Filed under: random —— lwise @ 9:32 am

So now I have a blog at work and a blog at home in addition to my taekwon-do blog which has been going for three years. Three of them (including this one) are powered by Wordpress, and one (the longest running one) is powered by MoveableType. I also have my first blog at Bloki.

I really like using MoveableType even though I’ve never really tried too hard to play with the CSS and lay it out nicely. The only reason I moved to Wordpress was that MoveableType introduced a licence fee just before I got around to installing it at work.

I still haven’t figured out how to set up multiple blogs on Wordpress (although clearly it can be done :-) ) and I am still working through “the loop” and all the template stuff (which is likely to be intimately related to setting up multiple blogs …)

The thing that really pisses me off is that there doesn’t seem to be an obvious way of moving posts from one blog to another. So I don’t want to overwrite my new home blog which I’ve just set up, but I want to import most of my work blog content into it.

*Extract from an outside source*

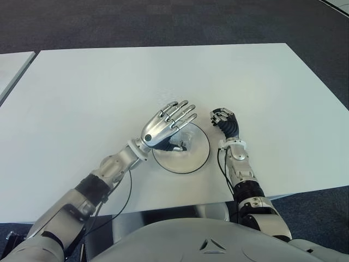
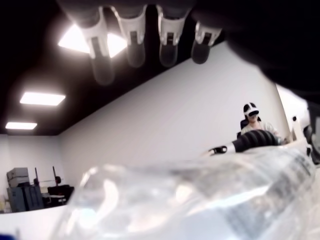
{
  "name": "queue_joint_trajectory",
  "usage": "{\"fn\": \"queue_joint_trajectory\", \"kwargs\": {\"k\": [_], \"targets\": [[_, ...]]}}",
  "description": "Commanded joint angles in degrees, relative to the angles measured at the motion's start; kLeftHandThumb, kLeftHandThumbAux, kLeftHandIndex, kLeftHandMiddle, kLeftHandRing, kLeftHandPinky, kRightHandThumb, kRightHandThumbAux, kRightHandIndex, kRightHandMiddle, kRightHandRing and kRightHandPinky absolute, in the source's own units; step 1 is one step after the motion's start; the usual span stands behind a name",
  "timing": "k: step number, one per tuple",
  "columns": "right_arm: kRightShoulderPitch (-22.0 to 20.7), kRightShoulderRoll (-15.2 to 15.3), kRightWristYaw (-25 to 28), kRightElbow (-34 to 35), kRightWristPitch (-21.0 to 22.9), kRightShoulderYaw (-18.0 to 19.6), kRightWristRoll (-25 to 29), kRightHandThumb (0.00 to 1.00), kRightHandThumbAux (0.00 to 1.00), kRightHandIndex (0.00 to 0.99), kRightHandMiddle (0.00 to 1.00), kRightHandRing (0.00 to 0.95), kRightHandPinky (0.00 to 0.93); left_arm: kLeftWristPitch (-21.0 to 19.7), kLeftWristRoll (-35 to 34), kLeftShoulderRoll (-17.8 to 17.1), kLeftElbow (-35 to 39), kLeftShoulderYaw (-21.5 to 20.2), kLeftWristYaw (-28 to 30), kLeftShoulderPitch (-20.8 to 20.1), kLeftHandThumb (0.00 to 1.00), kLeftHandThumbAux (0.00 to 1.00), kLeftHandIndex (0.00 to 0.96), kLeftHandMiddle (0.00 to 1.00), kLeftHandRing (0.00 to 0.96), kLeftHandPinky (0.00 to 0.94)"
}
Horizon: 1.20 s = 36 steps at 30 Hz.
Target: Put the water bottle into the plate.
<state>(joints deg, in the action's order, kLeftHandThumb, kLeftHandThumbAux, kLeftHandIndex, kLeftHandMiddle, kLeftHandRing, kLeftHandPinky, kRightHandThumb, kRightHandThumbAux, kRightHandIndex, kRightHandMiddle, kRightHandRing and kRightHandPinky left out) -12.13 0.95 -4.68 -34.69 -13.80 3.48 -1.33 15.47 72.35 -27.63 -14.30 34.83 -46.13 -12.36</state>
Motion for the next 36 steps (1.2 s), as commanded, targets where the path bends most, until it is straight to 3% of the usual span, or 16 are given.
{"fn": "queue_joint_trajectory", "kwargs": {"k": [1, 7, 11, 16, 20, 25, 32, 36], "targets": [[2.72, -0.56, 0.02, -3.01, 4.62, 0.21, 0.47, 0.705, 0.73, 0.432, 0.614, 0.605, 0.592, 2.12, -3.85, 2.19, -3.1, -1.04, -8.03, 0.92, 0.109, 0.395, 0.0, 0.0, 0.0, 0.0], [2.7, -0.59, 0.03, -3.15, 4.46, 0.27, 0.5, 0.705, 0.73, 0.432, 0.618, 0.608, 0.598, 3.28, -4.39, 3.06, -6.62, -0.37, -15.02, 0.29, 0.096, 0.405, 0.0, 0.0, 0.0, 0.0], [2.94, -0.46, 0.41, -2.79, 4.14, 0.07, 0.42, 0.705, 0.729, 0.433, 0.622, 0.611, 0.6, 4.17, -2.81, 4.19, -11.44, 0.8, -25.01, -1.64, 0.097, 0.404, 0.0, 0.0, 0.0, 0.0], [3.06, -0.38, 0.48, -2.5, 4.38, 0.03, 0.36, 0.704, 0.729, 0.433, 0.623, 0.609, 0.599, 3.6, -1.48, 4.6, -14.56, 1.96, -30.68, -3.12, 0.107, 0.412, 0.0, 0.0, 0.0, 0.0], [3.11, -0.34, 0.28, -2.33, 4.76, 0.06, 0.27, 0.705, 0.729, 0.433, 0.623, 0.61, 0.599, 3.07, 0.37, 4.8, -18.42, 3.33, -39.33, -5.32, 0.11, 0.438, 0.0, 0.0, 0.0, 0.0], [3.11, -0.34, 0.03, -2.39, 4.92, 0.05, 0.11, 0.705, 0.729, 0.433, 0.622, 0.61, 0.598, 6.63, -2.22, 6.09, -22.34, 3.26, -45.6, -7.52, 0.095, 0.48, 0.0, 0.0, 0.0, 0.0], [3.11, -0.33, -0.05, -2.31, 4.9, -0.06, -0.03, 0.706, 0.73, 0.433, 0.625, 0.616, 0.611, 13.45, -9.37, 7.56, -23.99, 0.23, -45.56, -7.75, 0.043, 0.521, 0.0, 0.0, 0.0, 0.0], [3.19, -0.24, 0.17, -2.22, 4.74, -0.14, -0.02, 0.706, 0.73, 0.433, 0.626, 0.618, 0.607, 15.74, -19.95, 6.15, -12.92, -6.09, -35.63, -2.25, 0.014, 0.529, 0.0, 0.0, 0.0, 0.0]]}}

And I’d like to move my taekwondo blog to Wordpress because half the entries are now more related to teaching and learning than to taekwondo, and it seems a bit of a stretch to post to one blog, then link to it from another …

It looks like it might be quicker to do it manually post by post than to figure out how to automate it !! I also forgot about the three Blogger sites I have …

August 11, 2005

New blog

Filed under: Uncategorized —— lwise @ 1:49 am

Well, I finally got around to upgrading Wordpress on my own server at work and I’ve moved most of my blog there including the stuff I previously had on a Blogger blog …

Still, there’s a place for non-work educational blogging. I guess I will tend to use yabber for posting things that might not be endorsed or supported by my work colleagues. Then again, maybe I should totally get motivated and redesign my own personal website where I can express what I want to irrespective of whether it’s “educational” without needing anyone’s endorsement or permission …

Here’s a uni for you!

Filed under: Uncategorized —— lwise @ 1:44 am

I don’t know who is behind this wonderful institution but be sure to check out all the links ! Great byline (”More Better Education”) … in fact it’s all good.